**Exercise aim:** Retype the data that follows with no alterations, please.

# # #

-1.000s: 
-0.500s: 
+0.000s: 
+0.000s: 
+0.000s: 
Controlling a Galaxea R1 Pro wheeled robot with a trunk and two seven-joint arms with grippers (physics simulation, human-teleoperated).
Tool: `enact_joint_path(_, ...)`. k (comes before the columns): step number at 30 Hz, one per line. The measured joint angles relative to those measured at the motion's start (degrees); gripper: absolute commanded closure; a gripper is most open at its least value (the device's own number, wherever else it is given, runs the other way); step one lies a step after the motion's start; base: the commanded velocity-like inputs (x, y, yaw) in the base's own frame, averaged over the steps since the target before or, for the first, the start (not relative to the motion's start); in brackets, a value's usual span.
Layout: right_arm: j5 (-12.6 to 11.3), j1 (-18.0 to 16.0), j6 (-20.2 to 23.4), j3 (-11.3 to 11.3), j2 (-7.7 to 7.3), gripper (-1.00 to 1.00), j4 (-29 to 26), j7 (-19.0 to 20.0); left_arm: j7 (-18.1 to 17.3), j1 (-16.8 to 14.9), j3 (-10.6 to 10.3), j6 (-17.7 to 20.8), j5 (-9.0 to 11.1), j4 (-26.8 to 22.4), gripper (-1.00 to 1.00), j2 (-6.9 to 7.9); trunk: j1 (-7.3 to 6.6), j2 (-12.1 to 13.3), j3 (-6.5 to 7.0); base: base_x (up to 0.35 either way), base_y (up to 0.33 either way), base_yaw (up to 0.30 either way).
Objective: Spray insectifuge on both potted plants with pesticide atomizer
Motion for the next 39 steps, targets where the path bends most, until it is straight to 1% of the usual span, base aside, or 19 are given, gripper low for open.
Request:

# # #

**Response to the exercise:**
-1.000s: 
-0.500s: 
+0.000s: 
+0.000s: 
+0.000s: 
Controlling a Galaxea R1 Pro wheeled robot with a trunk and two seven-joint arms with grippers (physics simulation, human-teleoperated).
Tool: `enact_joint_path(_, ...)`. k (comes before the columns): step number at 30 Hz, one per line. The measured joint angles relative to those measured at the motion's start (degrees); gripper: absolute commanded closure; a gripper is most open at its least value (the device's own number, wherever else it is given, runs the other way); step one lies a step after the motion's start; base: the commanded velocity-like inputs (x, y, yaw) in the base's own frame, averaged over the steps since the target before or, for the first, the start (not relative to the motion's start); in brackets, a value's usual span.
Layout: right_arm: j5 (-12.6 to 11.3), j1 (-18.0 to 16.0), j6 (-20.2 to 23.4), j3 (-11.3 to 11.3), j2 (-7.7 to 7.3), gripper (-1.00 to 1.00), j4 (-29 to 26), j7 (-19.0 to 20.0); left_arm: j7 (-18.1 to 17.3), j1 (-16.8 to 14.9), j3 (-10.6 to 10.3), j6 (-17.7 to 20.8), j5 (-9.0 to 11.1), j4 (-26.8 to 22.4), gripper (-1.00 to 1.00), j2 (-6.9 to 7.9); trunk: j1 (-7.3 to 6.6), j2 (-12.1 to 13.3), j3 (-6.5 to 7.0); base: base_x (up to 0.35 either way), base_y (up to 0.33 either way), base_yaw (up to 0.30 either way).
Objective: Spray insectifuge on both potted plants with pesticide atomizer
Motion for the next 39 steps, targets where the path bends most, until it is straight to 1% of the usual span, base aside, or 19 are given, gripper low for open.
Request:

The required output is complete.